WORK TASK: Word for word, restate every line of the listing that follows.

*** DATA SHOWN

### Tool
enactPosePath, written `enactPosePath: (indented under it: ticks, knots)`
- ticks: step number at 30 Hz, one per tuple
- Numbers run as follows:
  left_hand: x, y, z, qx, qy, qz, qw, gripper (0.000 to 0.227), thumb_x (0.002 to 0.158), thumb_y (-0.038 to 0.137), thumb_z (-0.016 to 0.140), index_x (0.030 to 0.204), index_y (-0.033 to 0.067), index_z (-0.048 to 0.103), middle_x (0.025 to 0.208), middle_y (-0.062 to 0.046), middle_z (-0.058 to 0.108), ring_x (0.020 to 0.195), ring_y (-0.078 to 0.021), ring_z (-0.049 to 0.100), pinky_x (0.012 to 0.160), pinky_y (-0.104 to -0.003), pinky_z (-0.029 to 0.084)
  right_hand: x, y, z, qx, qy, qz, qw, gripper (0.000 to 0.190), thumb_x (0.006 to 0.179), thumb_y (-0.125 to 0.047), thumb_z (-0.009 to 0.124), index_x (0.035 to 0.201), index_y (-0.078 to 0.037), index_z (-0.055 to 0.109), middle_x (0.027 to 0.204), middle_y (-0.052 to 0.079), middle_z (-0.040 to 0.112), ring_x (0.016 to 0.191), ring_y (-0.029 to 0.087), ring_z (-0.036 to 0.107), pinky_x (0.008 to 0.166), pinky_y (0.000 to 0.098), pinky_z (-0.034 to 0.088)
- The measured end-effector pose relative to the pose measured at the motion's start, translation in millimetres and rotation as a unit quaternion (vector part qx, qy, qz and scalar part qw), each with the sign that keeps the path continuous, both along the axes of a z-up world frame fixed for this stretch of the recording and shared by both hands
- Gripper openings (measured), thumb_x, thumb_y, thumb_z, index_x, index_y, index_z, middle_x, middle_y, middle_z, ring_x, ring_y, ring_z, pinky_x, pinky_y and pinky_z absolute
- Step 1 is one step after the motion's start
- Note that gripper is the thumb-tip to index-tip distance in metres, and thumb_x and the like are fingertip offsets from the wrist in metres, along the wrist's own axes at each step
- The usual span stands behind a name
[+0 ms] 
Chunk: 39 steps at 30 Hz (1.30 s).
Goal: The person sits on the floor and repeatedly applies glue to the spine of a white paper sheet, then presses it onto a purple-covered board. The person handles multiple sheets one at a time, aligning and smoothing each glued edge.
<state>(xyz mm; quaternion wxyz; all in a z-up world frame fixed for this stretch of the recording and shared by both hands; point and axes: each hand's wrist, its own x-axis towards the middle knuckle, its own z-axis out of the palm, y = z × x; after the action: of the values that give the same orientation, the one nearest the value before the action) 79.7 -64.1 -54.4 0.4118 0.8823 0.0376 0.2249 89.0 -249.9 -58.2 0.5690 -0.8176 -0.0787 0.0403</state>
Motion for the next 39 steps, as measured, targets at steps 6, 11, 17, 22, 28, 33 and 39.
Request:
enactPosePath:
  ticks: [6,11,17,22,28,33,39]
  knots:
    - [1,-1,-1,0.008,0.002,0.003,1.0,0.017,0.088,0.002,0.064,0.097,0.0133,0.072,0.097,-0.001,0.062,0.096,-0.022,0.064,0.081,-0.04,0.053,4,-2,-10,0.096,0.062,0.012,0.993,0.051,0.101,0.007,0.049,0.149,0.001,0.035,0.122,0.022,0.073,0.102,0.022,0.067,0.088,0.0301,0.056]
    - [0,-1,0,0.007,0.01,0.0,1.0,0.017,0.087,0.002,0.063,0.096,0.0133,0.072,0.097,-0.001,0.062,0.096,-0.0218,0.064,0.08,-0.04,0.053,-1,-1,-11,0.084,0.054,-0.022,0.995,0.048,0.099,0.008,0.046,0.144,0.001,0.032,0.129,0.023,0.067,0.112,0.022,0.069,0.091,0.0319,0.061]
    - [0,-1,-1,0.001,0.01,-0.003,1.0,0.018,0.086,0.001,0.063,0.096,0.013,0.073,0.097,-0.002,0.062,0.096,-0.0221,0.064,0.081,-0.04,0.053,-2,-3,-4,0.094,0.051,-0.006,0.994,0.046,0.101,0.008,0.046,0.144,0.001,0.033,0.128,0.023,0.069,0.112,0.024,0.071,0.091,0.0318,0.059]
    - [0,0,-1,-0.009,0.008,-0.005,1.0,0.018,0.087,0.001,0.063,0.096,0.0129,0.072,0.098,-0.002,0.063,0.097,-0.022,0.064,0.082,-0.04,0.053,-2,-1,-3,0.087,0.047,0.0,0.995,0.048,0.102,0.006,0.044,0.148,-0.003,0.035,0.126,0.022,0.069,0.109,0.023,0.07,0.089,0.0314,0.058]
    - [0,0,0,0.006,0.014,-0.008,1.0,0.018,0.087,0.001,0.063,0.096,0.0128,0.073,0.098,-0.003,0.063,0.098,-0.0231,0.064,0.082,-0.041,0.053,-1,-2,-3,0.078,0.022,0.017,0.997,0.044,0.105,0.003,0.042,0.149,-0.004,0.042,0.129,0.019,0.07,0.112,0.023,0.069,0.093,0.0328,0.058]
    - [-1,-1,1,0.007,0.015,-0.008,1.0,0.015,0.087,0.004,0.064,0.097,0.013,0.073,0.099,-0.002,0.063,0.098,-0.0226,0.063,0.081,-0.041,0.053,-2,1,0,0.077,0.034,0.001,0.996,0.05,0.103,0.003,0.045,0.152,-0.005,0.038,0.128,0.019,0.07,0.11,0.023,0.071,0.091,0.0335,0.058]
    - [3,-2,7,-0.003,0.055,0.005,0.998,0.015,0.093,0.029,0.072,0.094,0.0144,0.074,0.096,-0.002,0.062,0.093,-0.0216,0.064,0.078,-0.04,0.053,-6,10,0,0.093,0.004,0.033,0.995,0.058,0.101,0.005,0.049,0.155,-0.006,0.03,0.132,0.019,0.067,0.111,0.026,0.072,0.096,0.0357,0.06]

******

ANSWER TO THE EXERCISE:
### Tool
enactPosePath, written `enactPosePath: (indented under it: ticks, knots)`
- ticks: step number at 30 Hz, one per tuple
- Numbers run as follows:
  left_hand: x, y, z, qx, qy, qz, qw, gripper (0.000 to 0.227), thumb_x (0.002 to 0.158), thumb_y (-0.038 to 0.137), thumb_z (-0.016 to 0.140), index_x (0.030 to 0.204), index_y (-0.033 to 0.067), index_z (-0.048 to 0.103), middle_x (0.025 to 0.208), middle_y (-0.062 to 0.046), middle_z (-0.058 to 0.108), ring_x (0.020 to 0.195), ring_y (-0.078 to 0.021), ring_z (-0.049 to 0.100), pinky_x (0.012 to 0.160), pinky_y (-0.104 to -0.003), pinky_z (-0.029 to 0.084)
  right_hand: x, y, z, qx, qy, qz, qw, gripper (0.000 to 0.190), thumb_x (0.006 to 0.179), thumb_y (-0.125 to 0.047), thumb_z (-0.009 to 0.124), index_x (0.035 to 0.201), index_y (-0.078 to 0.037), index_z (-0.055 to 0.109), middle_x (0.027 to 0.204), middle_y (-0.052 to 0.079), middle_z (-0.040 to 0.112), ring_x (0.016 to 0.191), ring_y (-0.029 to 0.087), ring_z (-0.036 to 0.107), pinky_x (0.008 to 0.166), pinky_y (0.000 to 0.098), pinky_z (-0.034 to 0.088)
- The measured end-effector pose relative to the pose measured at the motion's start, translation in millimetres and rotation as a unit quaternion (vector part qx, qy, qz and scalar part qw), each with the sign that keeps the path continuous, both along the axes of a z-up world frame fixed for this stretch of the recording and shared by both hands
- Gripper openings (measured), thumb_x, thumb_y, thumb_z, index_x, index_y, index_z, middle_x, middle_y, middle_z, ring_x, ring_y, ring_z, pinky_x, pinky_y and pinky_z absolute
- Step 1 is one step after the motion's start
- Note that gripper is the thumb-tip to index-tip distance in metres, and thumb_x and the like are fingertip offsets from the wrist in metres, along the wrist's own axes at each step
- The usual span stands behind a name
[+0 ms] 
Chunk: 39 steps at 30 Hz (1.30 s).
Goal: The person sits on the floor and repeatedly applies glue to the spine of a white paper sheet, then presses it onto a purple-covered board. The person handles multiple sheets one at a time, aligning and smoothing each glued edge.
<state>(xyz mm; quaternion wxyz; all in a z-up world frame fixed for this stretch of the recording and shared by both hands; point and axes: each hand's wrist, its own x-axis towards the middle knuckle, its own z-axis out of the palm, y = z × x; after the action: of the values that give the same orientation, the one nearest the value before the action) 79.7 -64.1 -54.4 0.4118 0.8823 0.0376 0.2249 89.0 -249.9 -58.2 0.5690 -0.8176 -0.0787 0.0403</state>
Motion for the next 39 steps, as measured, targets at steps 6, 11, 17, 22, 28, 33 and 39.
Request:
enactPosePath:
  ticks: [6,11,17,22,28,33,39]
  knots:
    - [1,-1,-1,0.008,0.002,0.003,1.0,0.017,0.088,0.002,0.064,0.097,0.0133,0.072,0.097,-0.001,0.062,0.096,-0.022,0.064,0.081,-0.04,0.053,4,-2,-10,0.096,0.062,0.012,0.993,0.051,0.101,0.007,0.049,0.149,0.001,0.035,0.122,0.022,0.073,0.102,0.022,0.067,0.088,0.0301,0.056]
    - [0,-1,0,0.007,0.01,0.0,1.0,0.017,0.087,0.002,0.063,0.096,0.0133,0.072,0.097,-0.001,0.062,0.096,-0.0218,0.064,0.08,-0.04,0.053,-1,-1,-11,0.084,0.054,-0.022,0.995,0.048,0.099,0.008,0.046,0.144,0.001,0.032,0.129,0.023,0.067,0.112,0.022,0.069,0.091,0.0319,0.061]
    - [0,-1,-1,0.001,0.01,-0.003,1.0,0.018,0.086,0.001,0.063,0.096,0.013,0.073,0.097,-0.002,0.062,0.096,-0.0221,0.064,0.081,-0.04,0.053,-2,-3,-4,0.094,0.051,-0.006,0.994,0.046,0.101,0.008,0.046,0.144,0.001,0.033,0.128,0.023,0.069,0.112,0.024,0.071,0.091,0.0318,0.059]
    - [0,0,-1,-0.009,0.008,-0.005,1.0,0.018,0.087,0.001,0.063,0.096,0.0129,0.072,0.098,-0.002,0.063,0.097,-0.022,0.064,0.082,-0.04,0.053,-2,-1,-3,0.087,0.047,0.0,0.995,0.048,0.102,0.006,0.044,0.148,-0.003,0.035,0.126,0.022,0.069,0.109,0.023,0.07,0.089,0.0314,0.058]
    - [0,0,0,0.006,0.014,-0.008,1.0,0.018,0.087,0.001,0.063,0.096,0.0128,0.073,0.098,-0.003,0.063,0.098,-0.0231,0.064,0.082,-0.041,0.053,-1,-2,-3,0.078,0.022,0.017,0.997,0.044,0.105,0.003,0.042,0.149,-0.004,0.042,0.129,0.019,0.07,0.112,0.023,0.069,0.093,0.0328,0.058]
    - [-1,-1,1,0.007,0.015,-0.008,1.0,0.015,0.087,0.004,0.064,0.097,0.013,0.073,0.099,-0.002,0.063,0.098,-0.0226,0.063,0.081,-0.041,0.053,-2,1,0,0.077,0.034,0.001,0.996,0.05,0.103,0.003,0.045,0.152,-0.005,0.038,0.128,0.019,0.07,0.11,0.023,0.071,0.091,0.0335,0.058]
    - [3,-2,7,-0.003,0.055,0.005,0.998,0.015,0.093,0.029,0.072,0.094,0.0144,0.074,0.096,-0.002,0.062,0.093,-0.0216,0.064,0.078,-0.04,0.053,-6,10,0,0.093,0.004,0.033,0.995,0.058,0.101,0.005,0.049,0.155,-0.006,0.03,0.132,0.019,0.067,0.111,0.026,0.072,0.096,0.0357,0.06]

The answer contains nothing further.